● Your goal:
Starting at the line that contains "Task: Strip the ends" and ending at the line that contains "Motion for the", the lines below are to be given again exactly, with nothing added.

· · · · · · ·

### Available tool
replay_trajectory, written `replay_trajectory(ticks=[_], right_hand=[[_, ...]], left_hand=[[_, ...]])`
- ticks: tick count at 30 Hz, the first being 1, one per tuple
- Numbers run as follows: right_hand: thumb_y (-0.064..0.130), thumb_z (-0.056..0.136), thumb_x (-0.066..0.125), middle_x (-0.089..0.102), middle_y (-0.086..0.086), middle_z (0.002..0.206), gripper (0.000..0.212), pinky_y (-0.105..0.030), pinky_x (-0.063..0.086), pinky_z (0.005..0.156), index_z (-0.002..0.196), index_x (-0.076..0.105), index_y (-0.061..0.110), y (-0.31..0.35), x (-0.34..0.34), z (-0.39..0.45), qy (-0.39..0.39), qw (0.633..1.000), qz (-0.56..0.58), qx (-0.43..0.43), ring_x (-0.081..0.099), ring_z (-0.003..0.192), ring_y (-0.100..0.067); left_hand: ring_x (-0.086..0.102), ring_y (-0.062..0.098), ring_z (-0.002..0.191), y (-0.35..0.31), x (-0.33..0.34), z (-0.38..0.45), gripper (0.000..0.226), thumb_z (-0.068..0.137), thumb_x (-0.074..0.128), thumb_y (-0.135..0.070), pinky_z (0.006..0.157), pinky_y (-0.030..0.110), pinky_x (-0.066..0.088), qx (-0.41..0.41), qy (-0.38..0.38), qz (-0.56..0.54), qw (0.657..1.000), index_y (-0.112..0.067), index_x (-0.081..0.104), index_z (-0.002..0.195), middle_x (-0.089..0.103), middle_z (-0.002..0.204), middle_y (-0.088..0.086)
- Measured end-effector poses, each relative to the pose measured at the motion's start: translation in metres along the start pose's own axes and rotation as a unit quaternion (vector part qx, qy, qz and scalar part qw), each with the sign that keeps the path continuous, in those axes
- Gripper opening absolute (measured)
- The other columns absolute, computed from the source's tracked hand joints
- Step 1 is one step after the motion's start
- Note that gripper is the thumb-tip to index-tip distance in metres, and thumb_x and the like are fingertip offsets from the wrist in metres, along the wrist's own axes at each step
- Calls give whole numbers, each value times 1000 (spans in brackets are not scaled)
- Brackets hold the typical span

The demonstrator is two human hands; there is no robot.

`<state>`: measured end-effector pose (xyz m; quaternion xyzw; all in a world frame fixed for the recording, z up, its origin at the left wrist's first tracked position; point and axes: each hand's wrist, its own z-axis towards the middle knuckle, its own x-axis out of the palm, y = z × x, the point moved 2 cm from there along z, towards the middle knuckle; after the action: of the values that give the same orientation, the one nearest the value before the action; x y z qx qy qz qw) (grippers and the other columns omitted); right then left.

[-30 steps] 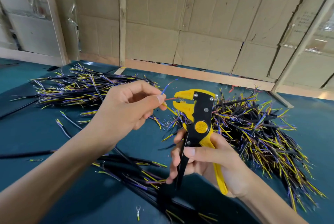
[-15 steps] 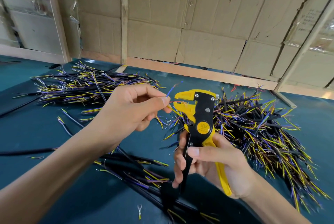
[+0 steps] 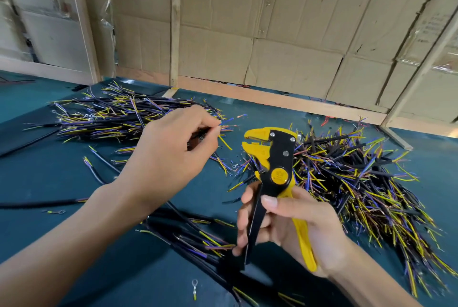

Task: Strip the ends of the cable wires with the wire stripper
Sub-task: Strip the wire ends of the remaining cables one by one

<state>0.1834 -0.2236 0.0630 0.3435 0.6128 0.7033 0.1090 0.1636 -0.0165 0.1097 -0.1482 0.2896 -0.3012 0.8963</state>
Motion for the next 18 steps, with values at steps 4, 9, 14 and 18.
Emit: replay_trajectory(ticks=[4, 9, 14, 18], right_hand=[[23, 82, 78, 65, -28, 90, 40, -62, 54, 80, 110, 63, -1, -2, 2, 1, 16, 1000, 11, -10, 68, 77, -40], [23, 85, 77, 65, -28, 92, 38, -64, 53, 82, 112, 63, 0, -3, 2, 1, 23, 1000, 13, -14, 67, 79, -39], [22, 84, 77, 65, -27, 90, 36, -61, 53, 80, 110, 63, 1, -3, 1, 2, 27, 999, 30, -14, 66, 79, -39], [18, 83, 76, 63, -25, 88, 33, -59, 53, 80, 108, 61, 1, -1, 0, 0, 40, 999, 27, -16, 64, 79, -39]], left_hand=[[58, 30, 72, 3, 4, -2, 9, 93, 65, -7, 72, 39, 49, 164, -16, 93, 982, -1, 71, 93, 67, 82, 6], [60, 33, 74, 2, 6, -4, 10, 94, 64, -3, 72, 40, 52, 226, -5, 112, 968, 1, 73, 93, 71, 90, 9], [60, 31, 75, 2, 6, -5, 13, 95, 62, -5, 77, 34, 52, 258, -2, 110, 960, 1, 74, 95, 71, 92, 9], [61, 33, 76, 2, 8, -6, 11, 94, 64, -4, 75, 38, 54, 263, 2, 114, 958, 2, 73, 96, 71, 92, 10]])
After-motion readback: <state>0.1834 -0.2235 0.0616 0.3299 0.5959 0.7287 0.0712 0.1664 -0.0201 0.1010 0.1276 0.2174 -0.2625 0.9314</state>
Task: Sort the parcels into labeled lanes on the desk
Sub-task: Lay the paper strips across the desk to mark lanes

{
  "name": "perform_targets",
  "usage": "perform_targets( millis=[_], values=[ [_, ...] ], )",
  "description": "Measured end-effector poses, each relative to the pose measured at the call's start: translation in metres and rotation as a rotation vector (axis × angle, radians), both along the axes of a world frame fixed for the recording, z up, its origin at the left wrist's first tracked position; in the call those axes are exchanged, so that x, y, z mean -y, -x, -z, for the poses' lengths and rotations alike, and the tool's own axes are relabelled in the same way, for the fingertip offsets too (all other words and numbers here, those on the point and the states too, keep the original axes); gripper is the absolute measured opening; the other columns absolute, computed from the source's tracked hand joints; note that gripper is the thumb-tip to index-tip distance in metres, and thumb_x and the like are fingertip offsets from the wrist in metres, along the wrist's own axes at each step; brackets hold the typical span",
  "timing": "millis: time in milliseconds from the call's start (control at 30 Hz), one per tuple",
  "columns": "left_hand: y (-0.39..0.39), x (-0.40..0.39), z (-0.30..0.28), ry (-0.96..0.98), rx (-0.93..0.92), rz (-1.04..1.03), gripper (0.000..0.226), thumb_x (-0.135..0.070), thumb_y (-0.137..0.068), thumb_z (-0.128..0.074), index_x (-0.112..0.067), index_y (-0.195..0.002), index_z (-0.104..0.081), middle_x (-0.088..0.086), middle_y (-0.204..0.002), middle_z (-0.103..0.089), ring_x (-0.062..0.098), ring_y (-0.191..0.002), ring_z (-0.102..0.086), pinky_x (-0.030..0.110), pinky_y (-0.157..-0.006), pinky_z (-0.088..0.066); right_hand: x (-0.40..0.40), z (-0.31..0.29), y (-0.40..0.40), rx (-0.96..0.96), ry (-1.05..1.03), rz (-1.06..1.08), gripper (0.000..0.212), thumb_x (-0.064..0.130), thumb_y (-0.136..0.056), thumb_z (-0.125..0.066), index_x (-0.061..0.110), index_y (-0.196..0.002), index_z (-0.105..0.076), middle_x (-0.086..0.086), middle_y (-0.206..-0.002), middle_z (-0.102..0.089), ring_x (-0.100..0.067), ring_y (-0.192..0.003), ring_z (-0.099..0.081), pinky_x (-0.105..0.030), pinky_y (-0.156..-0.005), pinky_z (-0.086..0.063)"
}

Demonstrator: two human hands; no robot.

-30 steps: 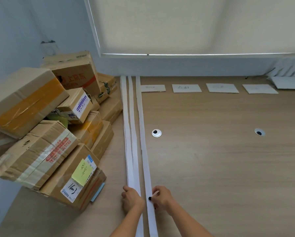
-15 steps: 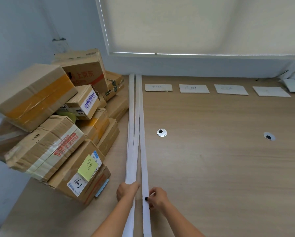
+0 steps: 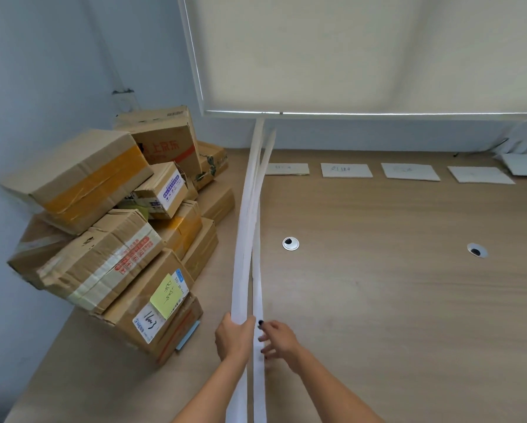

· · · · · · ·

● Task output:
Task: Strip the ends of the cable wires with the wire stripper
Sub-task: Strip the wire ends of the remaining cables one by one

<state>0.1834 -0.2236 0.0630 0.3435 0.6128 0.7033 0.1090 0.1636 -0.0165 0.1097 -0.1482 0.2896 -0.3012 0.8963</state>
Motion for the next 18 steps, with values at steps 4, 9, 14 and 18.

The output above is complete as it stands.